PROBLEM
A verbatim copy is needed of the lines below from the one containing "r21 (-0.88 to" up to and including the one containing "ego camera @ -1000", excluding pictures.

Entries taken from a collection
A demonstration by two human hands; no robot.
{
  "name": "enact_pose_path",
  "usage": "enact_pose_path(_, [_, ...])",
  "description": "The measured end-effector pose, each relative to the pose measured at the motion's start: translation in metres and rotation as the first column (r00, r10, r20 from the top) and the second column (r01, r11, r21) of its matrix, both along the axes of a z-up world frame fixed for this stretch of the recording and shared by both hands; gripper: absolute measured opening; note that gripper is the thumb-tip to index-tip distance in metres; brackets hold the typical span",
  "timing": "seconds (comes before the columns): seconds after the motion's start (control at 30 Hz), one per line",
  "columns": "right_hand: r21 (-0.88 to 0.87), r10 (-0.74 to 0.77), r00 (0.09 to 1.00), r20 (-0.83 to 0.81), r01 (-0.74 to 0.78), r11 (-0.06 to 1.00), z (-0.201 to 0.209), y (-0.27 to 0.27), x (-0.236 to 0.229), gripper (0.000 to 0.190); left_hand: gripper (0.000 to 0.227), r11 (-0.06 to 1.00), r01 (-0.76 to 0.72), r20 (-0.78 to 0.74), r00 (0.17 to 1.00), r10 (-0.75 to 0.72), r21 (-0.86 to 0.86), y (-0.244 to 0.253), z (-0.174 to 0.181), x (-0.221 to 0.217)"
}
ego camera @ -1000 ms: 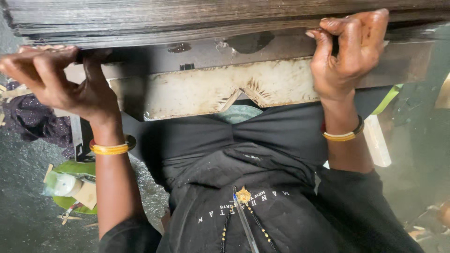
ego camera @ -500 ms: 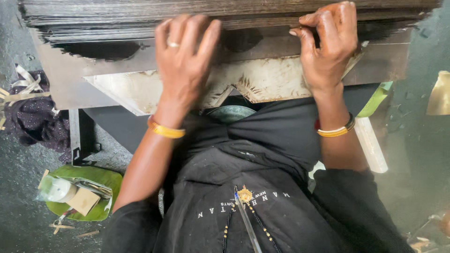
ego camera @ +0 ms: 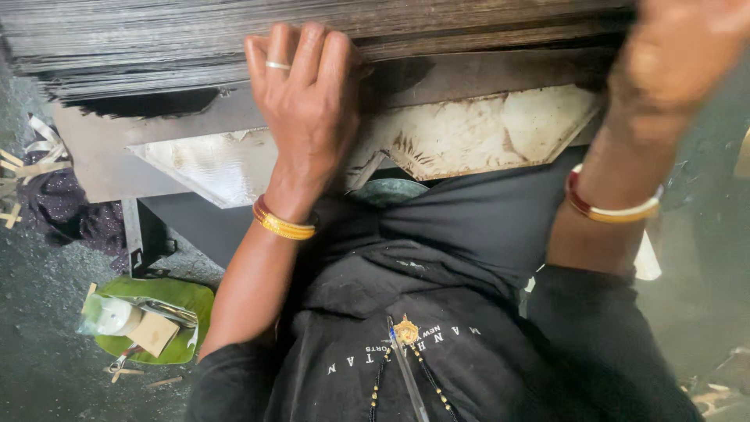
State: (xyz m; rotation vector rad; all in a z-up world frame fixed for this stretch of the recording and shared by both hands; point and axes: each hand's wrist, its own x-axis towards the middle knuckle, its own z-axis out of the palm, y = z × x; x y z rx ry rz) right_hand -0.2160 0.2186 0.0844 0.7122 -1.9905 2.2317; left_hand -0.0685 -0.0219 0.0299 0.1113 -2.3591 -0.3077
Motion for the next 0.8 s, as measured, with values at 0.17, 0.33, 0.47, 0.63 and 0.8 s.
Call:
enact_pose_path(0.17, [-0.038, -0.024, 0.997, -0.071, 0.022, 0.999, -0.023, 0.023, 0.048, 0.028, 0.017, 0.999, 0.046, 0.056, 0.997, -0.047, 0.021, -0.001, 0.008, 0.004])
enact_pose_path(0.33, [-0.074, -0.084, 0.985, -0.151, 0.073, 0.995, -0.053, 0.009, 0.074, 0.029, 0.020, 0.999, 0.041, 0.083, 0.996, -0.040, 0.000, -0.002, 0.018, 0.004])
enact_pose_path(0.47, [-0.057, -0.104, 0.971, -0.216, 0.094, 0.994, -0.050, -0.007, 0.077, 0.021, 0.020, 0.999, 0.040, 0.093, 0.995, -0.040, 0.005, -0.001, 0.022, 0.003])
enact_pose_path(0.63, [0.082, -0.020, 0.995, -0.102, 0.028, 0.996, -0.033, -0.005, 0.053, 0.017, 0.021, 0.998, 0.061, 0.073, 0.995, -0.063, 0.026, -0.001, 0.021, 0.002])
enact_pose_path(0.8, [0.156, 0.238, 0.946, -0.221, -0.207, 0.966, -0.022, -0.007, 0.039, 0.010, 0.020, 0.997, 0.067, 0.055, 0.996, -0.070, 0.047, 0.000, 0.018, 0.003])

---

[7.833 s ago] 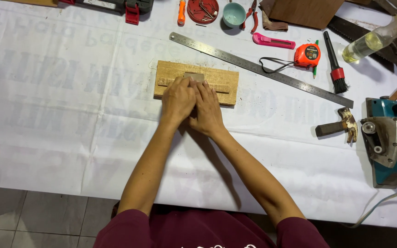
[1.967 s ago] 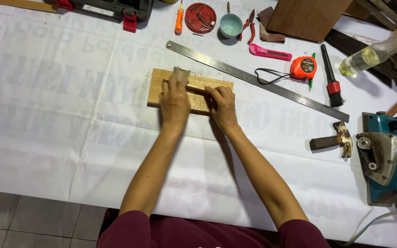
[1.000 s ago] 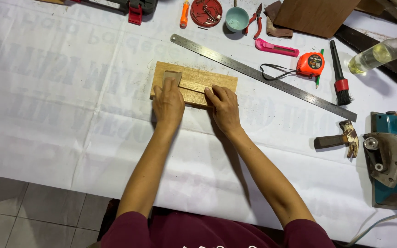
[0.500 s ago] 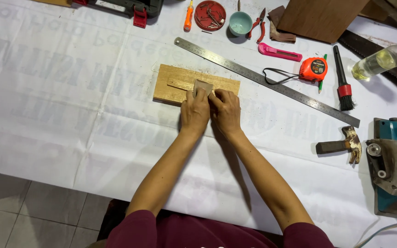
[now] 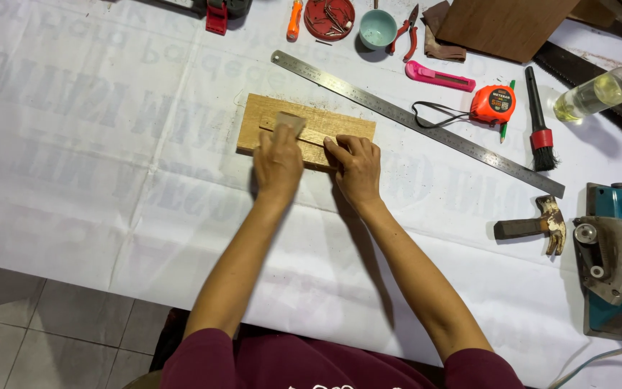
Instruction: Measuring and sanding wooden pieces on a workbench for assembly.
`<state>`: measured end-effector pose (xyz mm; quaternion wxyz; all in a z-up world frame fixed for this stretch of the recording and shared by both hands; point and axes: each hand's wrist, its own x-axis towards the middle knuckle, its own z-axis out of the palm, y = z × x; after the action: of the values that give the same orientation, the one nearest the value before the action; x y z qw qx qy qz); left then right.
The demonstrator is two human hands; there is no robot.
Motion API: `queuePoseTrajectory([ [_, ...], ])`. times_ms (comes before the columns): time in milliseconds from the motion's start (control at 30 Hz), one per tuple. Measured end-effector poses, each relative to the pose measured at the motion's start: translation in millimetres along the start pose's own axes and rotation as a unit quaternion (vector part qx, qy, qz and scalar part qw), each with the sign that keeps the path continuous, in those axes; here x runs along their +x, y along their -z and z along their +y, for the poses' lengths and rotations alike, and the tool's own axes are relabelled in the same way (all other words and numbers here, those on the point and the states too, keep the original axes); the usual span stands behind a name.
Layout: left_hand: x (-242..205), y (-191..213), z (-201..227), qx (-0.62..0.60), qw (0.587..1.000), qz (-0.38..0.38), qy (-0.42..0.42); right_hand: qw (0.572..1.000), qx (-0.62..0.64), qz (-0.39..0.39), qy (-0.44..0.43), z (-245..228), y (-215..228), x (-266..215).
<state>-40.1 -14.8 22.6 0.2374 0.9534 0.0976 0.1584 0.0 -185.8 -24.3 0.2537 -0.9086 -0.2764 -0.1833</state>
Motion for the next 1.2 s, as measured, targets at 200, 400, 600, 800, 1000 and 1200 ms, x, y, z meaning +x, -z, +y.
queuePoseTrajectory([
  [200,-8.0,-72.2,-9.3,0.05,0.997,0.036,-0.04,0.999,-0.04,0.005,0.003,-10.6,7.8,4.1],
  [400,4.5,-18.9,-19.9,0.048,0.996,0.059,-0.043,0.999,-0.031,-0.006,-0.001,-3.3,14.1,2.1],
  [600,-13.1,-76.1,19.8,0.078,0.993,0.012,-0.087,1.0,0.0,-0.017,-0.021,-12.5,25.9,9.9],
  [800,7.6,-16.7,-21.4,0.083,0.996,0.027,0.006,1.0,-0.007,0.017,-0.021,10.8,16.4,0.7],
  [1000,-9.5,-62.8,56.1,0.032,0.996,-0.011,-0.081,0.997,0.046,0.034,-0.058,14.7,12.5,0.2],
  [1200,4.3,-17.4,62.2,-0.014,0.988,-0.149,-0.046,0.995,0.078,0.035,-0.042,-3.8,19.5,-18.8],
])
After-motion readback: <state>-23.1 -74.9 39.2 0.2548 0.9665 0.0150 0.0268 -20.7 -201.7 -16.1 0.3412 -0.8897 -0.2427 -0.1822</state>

RESULT FOR THIS TASK
  "columns": "right_hand: r21 (-0.88 to 0.87), r10 (-0.74 to 0.77), r00 (0.09 to 1.00), r20 (-0.83 to 0.81), r01 (-0.74 to 0.78), r11 (-0.06 to 1.00), z (-0.201 to 0.209), y (-0.27 to 0.27), x (-0.236 to 0.229), gripper (0.000 to 0.190); left_hand: gripper (0.000 to 0.227), r11 (-0.06 to 1.00), r01 (-0.76 to 0.72), r20 (-0.78 to 0.74), r00 (0.17 to 1.00), r10 (-0.75 to 0.72), r21 (-0.86 to 0.86), y (-0.244 to 0.253), z (-0.174 to 0.181), x (-0.221 to 0.217)"
}
ego camera @ -1000 ms: 

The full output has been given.